While the men from the ambulance are busy
Taking the body, the policeman lingers,
Looking at labels on prescription bottles
Spread like a skyline on her father’s bureau,
Till she assures him the old man was still
The Catholic schoolboy terrified of hell,
Adding, but not for the policeman’s ears,
That he’d preferred the sneakier suicide
Of medicating astronomical
Blood pressure with a quart of scotch each night.
And then, when everyone has gone away,
She pulls the curtains back and opens windows,
Stacks dishes in the sink, and walks outside,
Blinking, into the middle of the day.
 


CLUB CAR

I’d see him coming home on the evening train,
But never in the morning. Did he ride in
To the city at first light? Might he have been
Already at his desk when the first plane
Came out of nowhere, bringing down the rain
Of fire and death? I never saw him again,
Though I looked for years. I didn't know his name,
But I stared at all the pictures of the dead
And never found him there. Was he my claim
To a small share in the horrors of that day?
Or did he grow afraid and move away?
I think that I’ll imagine that instead.


LEGACY

When I was small, when I was not so small,
My father stood before me strong and tall.
In side streets, in the thoroughfare
I stepped on his shadow everywhere.
When he was here, much more when he was dead,
A frozen monument in my head,
I strained and suffered, desperate to be
A fraction of the man who’d fashioned me.

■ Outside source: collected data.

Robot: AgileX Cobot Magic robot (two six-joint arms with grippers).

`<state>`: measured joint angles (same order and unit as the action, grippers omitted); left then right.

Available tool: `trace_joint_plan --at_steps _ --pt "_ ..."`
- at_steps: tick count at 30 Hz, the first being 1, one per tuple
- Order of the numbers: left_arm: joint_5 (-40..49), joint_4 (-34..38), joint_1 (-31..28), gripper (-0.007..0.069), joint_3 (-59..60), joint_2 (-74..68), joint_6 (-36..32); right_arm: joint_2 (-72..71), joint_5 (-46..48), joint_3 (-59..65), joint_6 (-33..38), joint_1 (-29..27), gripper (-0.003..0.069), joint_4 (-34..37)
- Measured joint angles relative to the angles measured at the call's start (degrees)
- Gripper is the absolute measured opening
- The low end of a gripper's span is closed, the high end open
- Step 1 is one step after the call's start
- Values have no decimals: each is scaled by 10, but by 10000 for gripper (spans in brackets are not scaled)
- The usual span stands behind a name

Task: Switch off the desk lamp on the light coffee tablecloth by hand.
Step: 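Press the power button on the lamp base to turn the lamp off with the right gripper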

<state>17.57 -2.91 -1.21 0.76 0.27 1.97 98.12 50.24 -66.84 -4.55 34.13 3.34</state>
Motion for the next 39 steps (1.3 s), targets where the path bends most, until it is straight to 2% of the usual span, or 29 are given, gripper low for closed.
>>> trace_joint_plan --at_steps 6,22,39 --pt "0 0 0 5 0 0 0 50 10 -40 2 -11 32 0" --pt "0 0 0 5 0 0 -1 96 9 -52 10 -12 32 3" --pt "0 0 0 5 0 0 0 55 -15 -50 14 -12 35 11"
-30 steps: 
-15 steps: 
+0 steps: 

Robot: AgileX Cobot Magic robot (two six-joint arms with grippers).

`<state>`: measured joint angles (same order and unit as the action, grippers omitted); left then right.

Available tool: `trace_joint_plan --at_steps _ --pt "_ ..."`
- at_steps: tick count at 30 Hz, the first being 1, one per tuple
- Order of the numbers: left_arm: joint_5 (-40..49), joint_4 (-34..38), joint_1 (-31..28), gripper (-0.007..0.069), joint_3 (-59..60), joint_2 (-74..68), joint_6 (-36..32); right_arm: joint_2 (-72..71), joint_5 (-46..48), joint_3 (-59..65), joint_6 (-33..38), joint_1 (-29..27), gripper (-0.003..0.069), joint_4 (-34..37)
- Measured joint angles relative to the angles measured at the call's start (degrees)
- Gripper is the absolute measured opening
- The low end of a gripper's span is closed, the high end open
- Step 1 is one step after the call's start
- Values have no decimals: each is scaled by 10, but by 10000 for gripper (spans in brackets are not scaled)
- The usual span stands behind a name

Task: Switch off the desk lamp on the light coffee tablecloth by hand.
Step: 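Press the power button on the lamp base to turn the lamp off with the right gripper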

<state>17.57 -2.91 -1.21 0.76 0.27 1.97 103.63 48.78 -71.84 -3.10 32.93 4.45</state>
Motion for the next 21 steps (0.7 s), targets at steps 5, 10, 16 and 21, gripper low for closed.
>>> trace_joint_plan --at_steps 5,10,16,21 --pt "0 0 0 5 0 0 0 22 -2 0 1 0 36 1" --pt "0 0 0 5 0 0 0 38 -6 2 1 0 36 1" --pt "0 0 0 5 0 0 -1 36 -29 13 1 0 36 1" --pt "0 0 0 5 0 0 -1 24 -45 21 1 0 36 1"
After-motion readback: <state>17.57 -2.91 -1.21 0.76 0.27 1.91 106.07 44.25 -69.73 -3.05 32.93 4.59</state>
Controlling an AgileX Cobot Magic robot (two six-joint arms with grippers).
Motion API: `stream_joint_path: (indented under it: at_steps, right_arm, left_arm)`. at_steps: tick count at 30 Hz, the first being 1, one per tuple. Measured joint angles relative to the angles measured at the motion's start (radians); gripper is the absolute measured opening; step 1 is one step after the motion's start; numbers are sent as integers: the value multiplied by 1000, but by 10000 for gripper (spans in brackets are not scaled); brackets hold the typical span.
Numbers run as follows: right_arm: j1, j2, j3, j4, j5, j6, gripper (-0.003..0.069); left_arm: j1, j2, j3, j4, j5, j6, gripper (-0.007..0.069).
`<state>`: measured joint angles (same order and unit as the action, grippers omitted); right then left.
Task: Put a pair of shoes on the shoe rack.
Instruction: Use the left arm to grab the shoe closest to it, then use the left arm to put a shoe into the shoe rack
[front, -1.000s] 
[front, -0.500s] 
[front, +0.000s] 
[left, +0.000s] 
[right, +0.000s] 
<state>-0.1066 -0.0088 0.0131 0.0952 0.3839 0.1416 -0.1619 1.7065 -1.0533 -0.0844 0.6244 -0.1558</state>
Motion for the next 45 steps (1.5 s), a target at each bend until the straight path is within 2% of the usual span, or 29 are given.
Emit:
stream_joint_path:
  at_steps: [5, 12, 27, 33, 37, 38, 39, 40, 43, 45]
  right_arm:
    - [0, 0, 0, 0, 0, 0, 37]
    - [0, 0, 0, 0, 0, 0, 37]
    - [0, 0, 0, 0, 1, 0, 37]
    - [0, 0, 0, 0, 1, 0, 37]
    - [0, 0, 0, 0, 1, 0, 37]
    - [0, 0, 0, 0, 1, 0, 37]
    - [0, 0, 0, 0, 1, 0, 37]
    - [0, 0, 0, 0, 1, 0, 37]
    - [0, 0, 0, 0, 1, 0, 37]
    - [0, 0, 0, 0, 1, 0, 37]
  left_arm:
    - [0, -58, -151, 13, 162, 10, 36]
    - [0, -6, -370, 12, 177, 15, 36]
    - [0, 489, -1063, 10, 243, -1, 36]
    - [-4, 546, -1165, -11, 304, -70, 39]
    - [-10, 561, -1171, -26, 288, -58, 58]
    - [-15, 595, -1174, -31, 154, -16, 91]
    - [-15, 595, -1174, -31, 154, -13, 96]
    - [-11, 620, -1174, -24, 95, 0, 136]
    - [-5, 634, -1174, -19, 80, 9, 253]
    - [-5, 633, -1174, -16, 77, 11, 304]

My tiny son would crumple up his face
At any hint or whisper, every trace
Of death, and I ached to provide
A world where cats and grandmas never died.
Suddenly he’s thirteen, and we
Are at a movie that he wants to see.
Without a flicker of dismay he sits
To watch men shot and stabbed and blown to bits.

My brother and my sister and I have met
To sift through every cabinet,
To come to terms with all we find
Of the hoarded life our mother left behind:
Hidden for decades in one of the drawers,
Harsh letters from my father’s creditors.
I take them as a secret shared.
My father stands before me, small and scared.

Let my son, sooner than I ever did,
Find out the weakness that his father hid,
Let him contend as best he can
With nothing larger than this mortal man
Who breathes into the midnight air
What passes with me for a prayer,
Hopeful, worried, and alone.
And no voice comes to comfort but my own.


IN A LITTLE ROOM

          This is the ware wherein consists my wealth…
          Infinite riches in a little room.

You’ve got to watch the ball, I’ve always said,
It takes some funny bounces, usually
To places that I thought I’d never see
And wish I hadn’t. Now and then it’s led
To a wild and unimagined bliss instead.
Who could predict the serendipity
That the most exciting girl on earth would be
A woman in her fifties, here with me
All night, and every night, in my own bed?